• _PROBLEM_
Every record must be output verbatim in the reply.
--------------------------------
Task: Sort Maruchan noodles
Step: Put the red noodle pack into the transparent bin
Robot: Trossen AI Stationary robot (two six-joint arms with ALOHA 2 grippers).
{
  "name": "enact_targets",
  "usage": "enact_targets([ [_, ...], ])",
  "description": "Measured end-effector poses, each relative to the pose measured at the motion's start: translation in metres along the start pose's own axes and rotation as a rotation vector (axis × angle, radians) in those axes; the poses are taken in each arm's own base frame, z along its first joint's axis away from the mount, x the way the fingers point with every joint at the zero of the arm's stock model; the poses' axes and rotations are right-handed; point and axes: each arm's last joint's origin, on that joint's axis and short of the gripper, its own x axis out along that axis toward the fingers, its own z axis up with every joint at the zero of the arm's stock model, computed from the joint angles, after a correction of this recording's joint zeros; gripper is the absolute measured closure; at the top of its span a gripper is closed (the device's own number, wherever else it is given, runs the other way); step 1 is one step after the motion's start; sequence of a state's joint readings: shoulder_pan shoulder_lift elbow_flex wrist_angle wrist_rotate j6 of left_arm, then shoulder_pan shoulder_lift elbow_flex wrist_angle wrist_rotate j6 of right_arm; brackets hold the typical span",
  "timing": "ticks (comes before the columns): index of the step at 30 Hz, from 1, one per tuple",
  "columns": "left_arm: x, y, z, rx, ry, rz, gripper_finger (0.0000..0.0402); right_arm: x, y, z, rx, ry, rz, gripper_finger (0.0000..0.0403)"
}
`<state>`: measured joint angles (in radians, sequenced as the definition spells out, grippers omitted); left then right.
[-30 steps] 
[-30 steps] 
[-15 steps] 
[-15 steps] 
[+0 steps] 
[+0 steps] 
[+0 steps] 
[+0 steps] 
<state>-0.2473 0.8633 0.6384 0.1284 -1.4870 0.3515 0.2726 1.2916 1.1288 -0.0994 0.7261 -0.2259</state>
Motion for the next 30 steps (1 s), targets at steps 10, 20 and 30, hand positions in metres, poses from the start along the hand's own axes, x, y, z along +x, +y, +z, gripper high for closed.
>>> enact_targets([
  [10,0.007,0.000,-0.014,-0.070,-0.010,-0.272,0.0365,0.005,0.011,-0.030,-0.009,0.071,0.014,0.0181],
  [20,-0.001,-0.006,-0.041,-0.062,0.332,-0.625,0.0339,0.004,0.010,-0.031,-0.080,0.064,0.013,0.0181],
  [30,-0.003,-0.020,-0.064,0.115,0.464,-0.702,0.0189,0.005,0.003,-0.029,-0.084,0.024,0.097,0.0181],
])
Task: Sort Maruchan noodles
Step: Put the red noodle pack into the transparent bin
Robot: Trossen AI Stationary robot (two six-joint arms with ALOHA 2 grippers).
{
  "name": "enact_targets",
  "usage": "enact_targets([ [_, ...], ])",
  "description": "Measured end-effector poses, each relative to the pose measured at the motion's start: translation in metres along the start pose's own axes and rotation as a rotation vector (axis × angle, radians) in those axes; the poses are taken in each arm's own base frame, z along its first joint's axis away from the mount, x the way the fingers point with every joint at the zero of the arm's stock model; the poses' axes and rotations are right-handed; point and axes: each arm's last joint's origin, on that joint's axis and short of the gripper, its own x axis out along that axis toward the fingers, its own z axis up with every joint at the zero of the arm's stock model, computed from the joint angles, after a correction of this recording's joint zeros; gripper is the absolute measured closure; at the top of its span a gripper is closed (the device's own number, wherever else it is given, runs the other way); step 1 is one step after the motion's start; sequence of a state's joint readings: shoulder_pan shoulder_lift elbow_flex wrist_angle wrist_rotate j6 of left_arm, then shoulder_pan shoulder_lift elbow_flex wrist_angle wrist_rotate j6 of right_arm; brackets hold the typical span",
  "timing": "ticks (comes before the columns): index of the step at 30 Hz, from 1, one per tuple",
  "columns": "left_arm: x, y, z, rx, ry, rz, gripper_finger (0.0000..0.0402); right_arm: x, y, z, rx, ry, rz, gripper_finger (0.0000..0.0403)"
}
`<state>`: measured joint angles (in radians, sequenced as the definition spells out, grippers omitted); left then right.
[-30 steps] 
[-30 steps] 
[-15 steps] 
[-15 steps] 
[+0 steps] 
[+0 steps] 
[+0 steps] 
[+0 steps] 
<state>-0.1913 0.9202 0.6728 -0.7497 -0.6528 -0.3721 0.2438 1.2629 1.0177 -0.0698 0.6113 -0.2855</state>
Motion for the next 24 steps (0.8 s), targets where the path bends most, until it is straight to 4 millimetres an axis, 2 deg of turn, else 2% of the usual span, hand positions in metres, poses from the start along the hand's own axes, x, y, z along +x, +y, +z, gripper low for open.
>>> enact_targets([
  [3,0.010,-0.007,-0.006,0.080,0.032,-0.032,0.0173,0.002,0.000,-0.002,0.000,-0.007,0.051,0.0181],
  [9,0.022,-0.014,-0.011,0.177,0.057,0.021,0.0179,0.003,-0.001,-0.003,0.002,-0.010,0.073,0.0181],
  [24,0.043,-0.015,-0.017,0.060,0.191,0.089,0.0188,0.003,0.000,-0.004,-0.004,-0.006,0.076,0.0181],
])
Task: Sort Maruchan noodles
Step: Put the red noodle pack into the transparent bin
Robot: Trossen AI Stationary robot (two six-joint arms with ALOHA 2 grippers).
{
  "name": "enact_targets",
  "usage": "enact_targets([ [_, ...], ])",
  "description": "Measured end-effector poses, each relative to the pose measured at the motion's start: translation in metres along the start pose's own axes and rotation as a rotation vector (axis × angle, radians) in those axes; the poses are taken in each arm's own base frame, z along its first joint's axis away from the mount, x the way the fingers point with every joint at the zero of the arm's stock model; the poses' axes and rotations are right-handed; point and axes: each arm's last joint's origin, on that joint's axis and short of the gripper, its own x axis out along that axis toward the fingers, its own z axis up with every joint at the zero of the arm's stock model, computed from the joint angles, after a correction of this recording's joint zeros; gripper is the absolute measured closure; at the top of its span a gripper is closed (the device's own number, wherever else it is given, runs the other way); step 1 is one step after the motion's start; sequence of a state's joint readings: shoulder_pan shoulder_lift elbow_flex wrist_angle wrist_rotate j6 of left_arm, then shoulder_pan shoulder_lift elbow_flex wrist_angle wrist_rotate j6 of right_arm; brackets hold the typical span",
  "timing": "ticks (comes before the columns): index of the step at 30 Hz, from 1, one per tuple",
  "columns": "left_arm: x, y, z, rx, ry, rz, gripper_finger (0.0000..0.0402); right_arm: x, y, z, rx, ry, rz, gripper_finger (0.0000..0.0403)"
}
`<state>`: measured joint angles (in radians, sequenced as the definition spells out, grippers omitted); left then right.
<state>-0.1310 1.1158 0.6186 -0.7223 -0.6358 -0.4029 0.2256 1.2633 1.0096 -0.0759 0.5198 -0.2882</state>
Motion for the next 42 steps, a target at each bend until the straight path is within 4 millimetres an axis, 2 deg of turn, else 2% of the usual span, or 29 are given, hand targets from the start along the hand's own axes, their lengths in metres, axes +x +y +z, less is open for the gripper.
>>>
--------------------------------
• _PROBLEM SOLUTION_
Task: Sort Maruchan noodles
Step: Put the red noodle pack into the transparent bin
Robot: Trossen AI Stationary robot (two six-joint arms with ALOHA 2 grippers).
{
  "name": "enact_targets",
  "usage": "enact_targets([ [_, ...], ])",
  "description": "Measured end-effector poses, each relative to the pose measured at the motion's start: translation in metres along the start pose's own axes and rotation as a rotation vector (axis × angle, radians) in those axes; the poses are taken in each arm's own base frame, z along its first joint's axis away from the mount, x the way the fingers point with every joint at the zero of the arm's stock model; the poses' axes and rotations are right-handed; point and axes: each arm's last joint's origin, on that joint's axis and short of the gripper, its own x axis out along that axis toward the fingers, its own z axis up with every joint at the zero of the arm's stock model, computed from the joint angles, after a correction of this recording's joint zeros; gripper is the absolute measured closure; at the top of its span a gripper is closed (the device's own number, wherever else it is given, runs the other way); step 1 is one step after the motion's start; sequence of a state's joint readings: shoulder_pan shoulder_lift elbow_flex wrist_angle wrist_rotate j6 of left_arm, then shoulder_pan shoulder_lift elbow_flex wrist_angle wrist_rotate j6 of right_arm; brackets hold the typical span",
  "timing": "ticks (comes before the columns): index of the step at 30 Hz, from 1, one per tuple",
  "columns": "left_arm: x, y, z, rx, ry, rz, gripper_finger (0.0000..0.0402); right_arm: x, y, z, rx, ry, rz, gripper_finger (0.0000..0.0403)"
}
`<state>`: measured joint angles (in radians, sequenced as the definition spells out, grippers omitted); left then right.
[-30 steps] 
[-30 steps] 
[-15 steps] 
[-15 steps] 
[+0 steps] 
[+0 steps] 
[+0 steps] 
[+0 steps] 
<state>-0.2473 0.8633 0.6384 0.1284 -1.4870 0.3515 0.2726 1.2916 1.1288 -0.0994 0.7261 -0.2259</state>
Motion for the next 30 steps (1 s), targets at steps 10, 20 and 30, hand positions in metres, poses from the start along the hand's own axes, x, y, z along +x, +y, +z, gripper high for closed.
>>> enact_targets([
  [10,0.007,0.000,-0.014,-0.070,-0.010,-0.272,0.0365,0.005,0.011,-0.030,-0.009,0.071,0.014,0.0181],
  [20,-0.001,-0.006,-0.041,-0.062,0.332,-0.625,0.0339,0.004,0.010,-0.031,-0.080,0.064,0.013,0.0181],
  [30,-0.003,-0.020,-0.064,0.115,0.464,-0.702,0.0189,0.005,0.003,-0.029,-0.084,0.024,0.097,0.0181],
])
Task: Sort Maruchan noodles
Step: Put the red noodle pack into the transparent bin
Robot: Trossen AI Stationary robot (two six-joint arms with ALOHA 2 grippers).
{
  "name": "enact_targets",
  "usage": "enact_targets([ [_, ...], ])",
  "description": "Measured end-effector poses, each relative to the pose measured at the motion's start: translation in metres along the start pose's own axes and rotation as a rotation vector (axis × angle, radians) in those axes; the poses are taken in each arm's own base frame, z along its first joint's axis away from the mount, x the way the fingers point with every joint at the zero of the arm's stock model; the poses' axes and rotations are right-handed; point and axes: each arm's last joint's origin, on that joint's axis and short of the gripper, its own x axis out along that axis toward the fingers, its own z axis up with every joint at the zero of the arm's stock model, computed from the joint angles, after a correction of this recording's joint zeros; gripper is the absolute measured closure; at the top of its span a gripper is closed (the device's own number, wherever else it is given, runs the other way); step 1 is one step after the motion's start; sequence of a state's joint readings: shoulder_pan shoulder_lift elbow_flex wrist_angle wrist_rotate j6 of left_arm, then shoulder_pan shoulder_lift elbow_flex wrist_angle wrist_rotate j6 of right_arm; brackets hold the typical span",
  "timing": "ticks (comes before the columns): index of the step at 30 Hz, from 1, one per tuple",
  "columns": "left_arm: x, y, z, rx, ry, rz, gripper_finger (0.0000..0.0402); right_arm: x, y, z, rx, ry, rz, gripper_finger (0.0000..0.0403)"
}
`<state>`: measured joint angles (in radians, sequenced as the definition spells out, grippers omitted); left then right.
[-30 steps] 
[-30 steps] 
[-15 steps] 
[-15 steps] 
[+0 steps] 
[+0 steps] 
[+0 steps] 
[+0 steps] 
<state>-0.1913 0.9202 0.6728 -0.7497 -0.6528 -0.3721 0.2438 1.2629 1.0177 -0.0698 0.6113 -0.2855</state>
Motion for the next 24 steps (0.8 s), targets where the path bends most, until it is straight to 4 millimetres an axis, 2 deg of turn, else 2% of the usual span, hand positions in metres, poses from the start along the hand's own axes, x, y, z along +x, +y, +z, gripper low for open.
>>> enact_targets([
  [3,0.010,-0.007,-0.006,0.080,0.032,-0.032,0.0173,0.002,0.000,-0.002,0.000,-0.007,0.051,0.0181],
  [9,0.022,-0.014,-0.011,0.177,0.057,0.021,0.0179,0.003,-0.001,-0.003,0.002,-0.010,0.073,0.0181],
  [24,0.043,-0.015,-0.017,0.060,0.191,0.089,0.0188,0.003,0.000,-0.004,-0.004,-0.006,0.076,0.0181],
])
Task: Sort Maruchan noodles
Step: Put the red noodle pack into the transparent bin
Robot: Trossen AI Stationary robot (two six-joint arms with ALOHA 2 grippers).
{
  "name": "enact_targets",
  "usage": "enact_targets([ [_, ...], ])",
  "description": "Measured end-effector poses, each relative to the pose measured at the motion's start: translation in metres along the start pose's own axes and rotation as a rotation vector (axis × angle, radians) in those axes; the poses are taken in each arm's own base frame, z along its first joint's axis away from the mount, x the way the fingers point with every joint at the zero of the arm's stock model; the poses' axes and rotations are right-handed; point and axes: each arm's last joint's origin, on that joint's axis and short of the gripper, its own x axis out along that axis toward the fingers, its own z axis up with every joint at the zero of the arm's stock model, computed from the joint angles, after a correction of this recording's joint zeros; gripper is the absolute measured closure; at the top of its span a gripper is closed (the device's own number, wherever else it is given, runs the other way); step 1 is one step after the motion's start; sequence of a state's joint readings: shoulder_pan shoulder_lift elbow_flex wrist_angle wrist_rotate j6 of left_arm, then shoulder_pan shoulder_lift elbow_flex wrist_angle wrist_rotate j6 of right_arm; brackets hold the typical span",
  "timing": "ticks (comes before the columns): index of the step at 30 Hz, from 1, one per tuple",
  "columns": "left_arm: x, y, z, rx, ry, rz, gripper_finger (0.0000..0.0402); right_arm: x, y, z, rx, ry, rz, gripper_finger (0.0000..0.0403)"
}
`<state>`: measured joint angles (in radians, sequenced as the definition spells out, grippers omitted); left then right.
<state>-0.1310 1.1158 0.6186 -0.7223 -0.6358 -0.4029 0.2256 1.2633 1.0096 -0.0759 0.5198 -0.2882</state>
Motion for the next 42 steps, a target at each bend until the straight path is within 4 millimetres an axis, 2 deg of turn, else 2% of the usual span, or 29 are given, hand targets from the start along the hand's own axes, their lengths in metres, axes +x +y +z, less is open for the gripper.
>>>

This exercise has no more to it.